As the novel opens, Eve Tilden is contemplating not one but three looming issues in her life. First, her teenaged daughter Audrey is not keeping pace with her classmates when it comes to emotional maturity. Secondly, Eve's mother Daphne, a famous photographer, is slipping into dementia. And finally, the Tildens are remodeling their kitchen.


In some ways, though, these outside factors are really just a distraction from the fourth issue, which is that Eve is in the midst of something like a midlife crisis. One day, she comes across a box of her old t shirts, emblazoned with the names of rock bands she idolized as a teenager. She wonders how she lost the self that led such an exuberant life. Tentatively, Eve begins the process of reclaiming the person that she once was.


Into these interlocking experiences walks Nick, a contractor who also happens to be a rather stunningly attractive surfer. As he begins the process of remodeling the kitchen, both Eve and Audrey rev to life in his presence, and soon, Eve is making a rather surprising calculation about him.


What really brings this story to a different level, though, is that Eve's perspective is paralleled by Audrey's. If we only saw the story from the outside, we would find it hard to see Audrey as anything but the problem figure that she represents to her parents. But Audrey's perspective on the world is a very different one than ours, and the first person narrative here is strong enough to seduce us into taking the world on her terms. As parents, as teachers, as classmates,  everyone would like Audrey to be more normal.
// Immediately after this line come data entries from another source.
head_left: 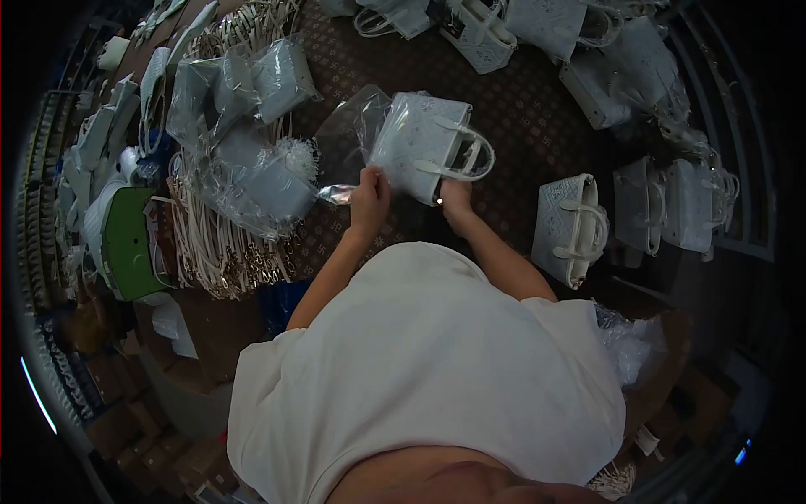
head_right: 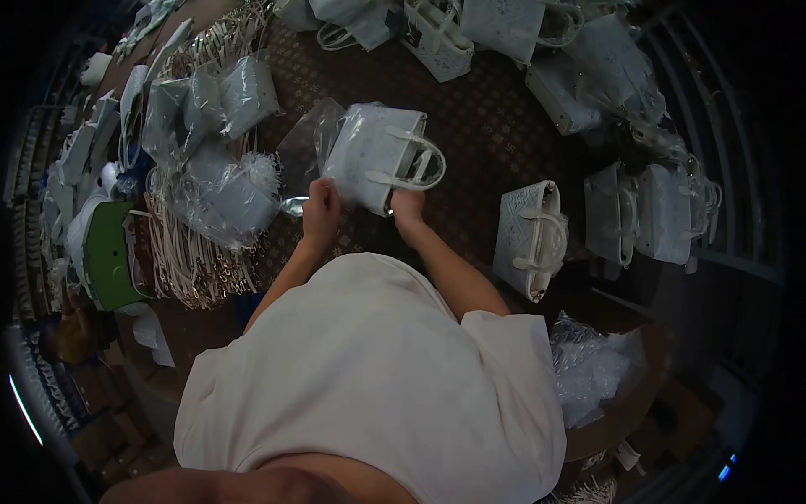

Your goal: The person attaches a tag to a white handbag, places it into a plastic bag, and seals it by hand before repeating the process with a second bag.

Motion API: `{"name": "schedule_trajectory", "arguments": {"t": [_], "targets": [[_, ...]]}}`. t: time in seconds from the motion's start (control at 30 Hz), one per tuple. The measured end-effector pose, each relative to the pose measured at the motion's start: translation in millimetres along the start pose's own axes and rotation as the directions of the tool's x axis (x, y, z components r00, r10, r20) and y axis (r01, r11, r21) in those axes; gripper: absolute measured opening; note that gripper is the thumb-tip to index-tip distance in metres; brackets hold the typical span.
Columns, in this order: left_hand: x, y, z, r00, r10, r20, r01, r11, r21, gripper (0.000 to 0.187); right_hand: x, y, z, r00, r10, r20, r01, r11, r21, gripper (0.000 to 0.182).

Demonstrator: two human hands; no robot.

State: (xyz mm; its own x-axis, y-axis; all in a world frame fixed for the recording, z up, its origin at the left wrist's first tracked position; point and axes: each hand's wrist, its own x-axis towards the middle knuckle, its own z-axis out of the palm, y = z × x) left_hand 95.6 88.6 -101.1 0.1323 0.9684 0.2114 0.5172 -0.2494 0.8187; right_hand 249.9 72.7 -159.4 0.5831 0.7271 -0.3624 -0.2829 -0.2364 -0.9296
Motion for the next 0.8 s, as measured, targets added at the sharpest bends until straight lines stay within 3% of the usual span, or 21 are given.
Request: {"name": "schedule_trajectory", "arguments": {"t": [0.07, 0.1, 0.2, 0.27, 0.33, 0.37, 0.4, 0.47, 0.53, 0.6, 0.67, 0.73, 0.8], "targets": [[12.6, -3.0, 1.0, 0.986, 0.168, -0.003, -0.163, 0.961, 0.225, 0.012, -12.6, 0.9, -0.2, 0.991, 0.072, 0.114, -0.056, 0.989, -0.137, 0.027], [18.3, -2.1, -2.2, 0.986, 0.169, -0.003, -0.164, 0.961, 0.224, 0.012, -14.3, 2.9, -1.9, 0.991, 0.071, 0.113, -0.055, 0.989, -0.137, 0.027], [28.0, 0.2, -13.4, 0.957, 0.28, 0.076, -0.289, 0.899, 0.329, 0.017, -17.6, 7.2, -8.5, 0.858, 0.186, 0.478, -0.162, 0.982, -0.091, 0.029], [25.9, 2.4, -18.3, 0.849, 0.447, 0.281, -0.521, 0.795, 0.311, 0.022, -21.5, 2.9, -8.6, 0.823, 0.2, 0.531, -0.177, 0.98, -0.095, 0.032], [15.6, -3.6, -21.2, 0.819, 0.457, 0.348, -0.565, 0.749, 0.346, 0.022, -21.7, 10.7, -8.2, 0.784, 0.207, 0.585, -0.187, 0.978, -0.095, 0.034], [8.8, -7.5, -21.6, 0.788, 0.458, 0.412, -0.605, 0.701, 0.377, 0.021, -19.2, 28.7, -9.6, 0.735, 0.16, 0.659, -0.099, 0.987, -0.129, 0.036], [3.2, -11.3, -21.3, 0.787, 0.46, 0.411, -0.607, 0.699, 0.378, 0.021, -17.3, 39.2, -11.4, 0.674, 0.117, 0.73, -0.006, 0.988, -0.154, 0.038], [-10.8, -18.9, -23.6, 0.936, 0.311, 0.163, -0.351, 0.798, 0.49, 0.019, -21.7, -6.7, -25.3, 0.616, 0.107, 0.78, 0.066, 0.98, -0.187, 0.044], [-25.7, -22.3, -31.1, 0.961, 0.225, 0.161, -0.276, 0.832, 0.481, 0.019, -15.0, -40.1, -43.0, 0.412, 0.263, 0.872, 0.294, 0.868, -0.401, 0.055], [-39.7, -27.8, -33.5, 0.98, 0.136, 0.144, -0.189, 0.862, 0.47, 0.019, -3.7, -77.5, -71.0, 0.368, 0.316, 0.874, 0.72, 0.498, -0.483, 0.048], [-52.8, -35.2, -29.0, 0.977, -0.04, 0.208, -0.053, 0.905, 0.422, 0.022, 19.3, -125.6, -75.4, 0.338, 0.672, 0.659, 0.738, 0.245, -0.629, 0.034], [-56.0, -37.0, -22.1, 0.983, -0.054, 0.174, -0.011, 0.934, 0.357, 0.022, 59.4, -127.6, -89.4, 0.453, 0.376, 0.808, 0.674, 0.449, -0.586, 0.022], [-54.1, -36.1, -15.8, 0.988, -0.062, 0.138, 0.02, 0.957, 0.289, 0.022, 87.4, -135.3, -67.4, 0.708, 0.005, 0.706, 0.588, 0.549, -0.593, 0.027]]}}
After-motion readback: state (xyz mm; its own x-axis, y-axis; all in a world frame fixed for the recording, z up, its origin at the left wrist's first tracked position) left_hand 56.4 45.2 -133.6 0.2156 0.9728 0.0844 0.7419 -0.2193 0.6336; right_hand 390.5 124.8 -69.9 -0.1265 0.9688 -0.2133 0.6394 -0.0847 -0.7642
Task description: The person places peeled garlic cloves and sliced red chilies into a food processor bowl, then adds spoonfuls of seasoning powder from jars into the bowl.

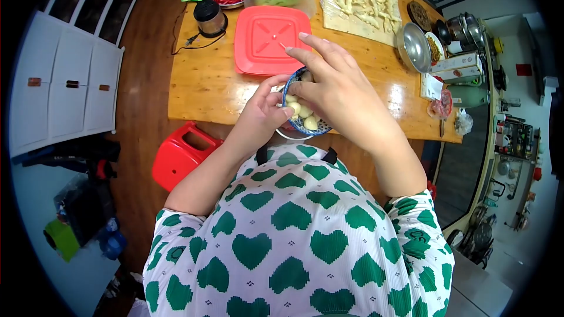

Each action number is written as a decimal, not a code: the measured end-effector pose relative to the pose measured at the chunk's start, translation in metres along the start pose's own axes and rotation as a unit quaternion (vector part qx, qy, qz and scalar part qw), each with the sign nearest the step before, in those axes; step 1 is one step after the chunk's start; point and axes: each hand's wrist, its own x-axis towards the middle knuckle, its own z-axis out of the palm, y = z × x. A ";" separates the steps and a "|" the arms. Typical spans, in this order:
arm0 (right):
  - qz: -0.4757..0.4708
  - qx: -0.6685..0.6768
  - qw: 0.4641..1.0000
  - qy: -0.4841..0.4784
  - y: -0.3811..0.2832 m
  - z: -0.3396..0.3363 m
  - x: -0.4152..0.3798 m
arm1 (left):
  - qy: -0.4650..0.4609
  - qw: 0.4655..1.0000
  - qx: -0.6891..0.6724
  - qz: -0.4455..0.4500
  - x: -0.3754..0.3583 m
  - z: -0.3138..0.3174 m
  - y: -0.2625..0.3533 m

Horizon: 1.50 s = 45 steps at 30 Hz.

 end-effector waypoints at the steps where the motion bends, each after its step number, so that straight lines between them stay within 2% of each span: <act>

But Audrey is the granddaughter of another woman of unique vision and the road she ends up traveling will be very much her own.

Friday, January 9, 2015

Longbourn by Jo Baker at EIL

Just a quick note to mention that my review of Jo Baker's Longbourn is up at Escape Into Life. As I mention at the outset of the review, I'm a bit dubious about novels set in Austenland, but Adrian McKinty mentioned it on his blog, The Psychopathology of Everyday Life, and he's usually a reliable source for good reading. And he was right, it's good. Baker manages to level a fair amount of class critique without beating you over the head with it too much.
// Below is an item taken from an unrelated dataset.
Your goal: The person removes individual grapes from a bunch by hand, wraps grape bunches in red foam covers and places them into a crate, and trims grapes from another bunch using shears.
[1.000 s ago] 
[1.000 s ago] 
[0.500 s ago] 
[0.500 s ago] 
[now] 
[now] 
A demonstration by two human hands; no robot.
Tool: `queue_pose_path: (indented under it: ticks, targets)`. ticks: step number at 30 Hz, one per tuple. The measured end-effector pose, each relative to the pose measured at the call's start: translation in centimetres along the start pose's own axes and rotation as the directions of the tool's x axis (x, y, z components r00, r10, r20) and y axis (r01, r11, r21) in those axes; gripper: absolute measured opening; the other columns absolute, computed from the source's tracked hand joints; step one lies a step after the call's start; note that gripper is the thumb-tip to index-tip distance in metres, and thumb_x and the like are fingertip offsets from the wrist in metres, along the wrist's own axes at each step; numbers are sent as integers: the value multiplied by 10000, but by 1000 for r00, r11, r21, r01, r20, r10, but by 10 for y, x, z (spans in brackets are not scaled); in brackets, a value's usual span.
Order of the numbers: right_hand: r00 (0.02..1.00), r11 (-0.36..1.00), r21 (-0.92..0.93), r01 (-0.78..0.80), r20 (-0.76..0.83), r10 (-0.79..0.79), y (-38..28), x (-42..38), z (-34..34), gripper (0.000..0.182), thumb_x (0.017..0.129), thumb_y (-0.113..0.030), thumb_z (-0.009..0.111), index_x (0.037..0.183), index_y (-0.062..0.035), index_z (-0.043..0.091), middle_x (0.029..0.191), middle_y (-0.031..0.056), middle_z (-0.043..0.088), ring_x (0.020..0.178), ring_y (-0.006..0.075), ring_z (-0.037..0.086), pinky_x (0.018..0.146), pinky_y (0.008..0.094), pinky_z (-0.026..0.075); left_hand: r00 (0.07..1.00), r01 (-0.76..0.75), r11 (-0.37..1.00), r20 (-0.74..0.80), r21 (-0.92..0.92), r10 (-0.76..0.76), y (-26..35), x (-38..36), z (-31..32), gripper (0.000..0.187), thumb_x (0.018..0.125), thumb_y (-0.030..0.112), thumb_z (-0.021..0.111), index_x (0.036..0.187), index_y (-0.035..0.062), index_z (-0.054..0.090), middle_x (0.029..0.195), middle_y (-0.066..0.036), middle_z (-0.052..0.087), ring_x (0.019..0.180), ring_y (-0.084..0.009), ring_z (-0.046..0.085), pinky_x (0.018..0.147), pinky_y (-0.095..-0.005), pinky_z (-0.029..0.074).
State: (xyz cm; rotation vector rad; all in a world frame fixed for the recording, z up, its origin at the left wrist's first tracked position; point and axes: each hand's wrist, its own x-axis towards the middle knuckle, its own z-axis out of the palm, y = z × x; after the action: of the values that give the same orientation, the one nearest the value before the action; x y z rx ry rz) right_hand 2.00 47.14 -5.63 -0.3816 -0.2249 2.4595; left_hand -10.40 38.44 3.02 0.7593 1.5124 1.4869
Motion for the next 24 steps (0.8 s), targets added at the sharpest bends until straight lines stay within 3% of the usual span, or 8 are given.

I thought I would link to a very apt poem that Linh Dinh put up on his blog, Postcards from the End of America. Usually the site features his photographs, but occasionally he'll post prose or poetry. The poem is called Clean, Clean, Clean. Start reading even the first couple of pages of Longbourn and you'll get the connection.

Longbourn is also slated to be a movie. I thought there was a trailer, but I guess it's a bit early for that. I'm curious about how they'll do it, as in thinking about the book, I realize that if the filmmakers are true to the story, there will be a lot less focus on upstairs fashion and luxury and a lot more focus on downstairs grime and guts than is usually the case in these period things.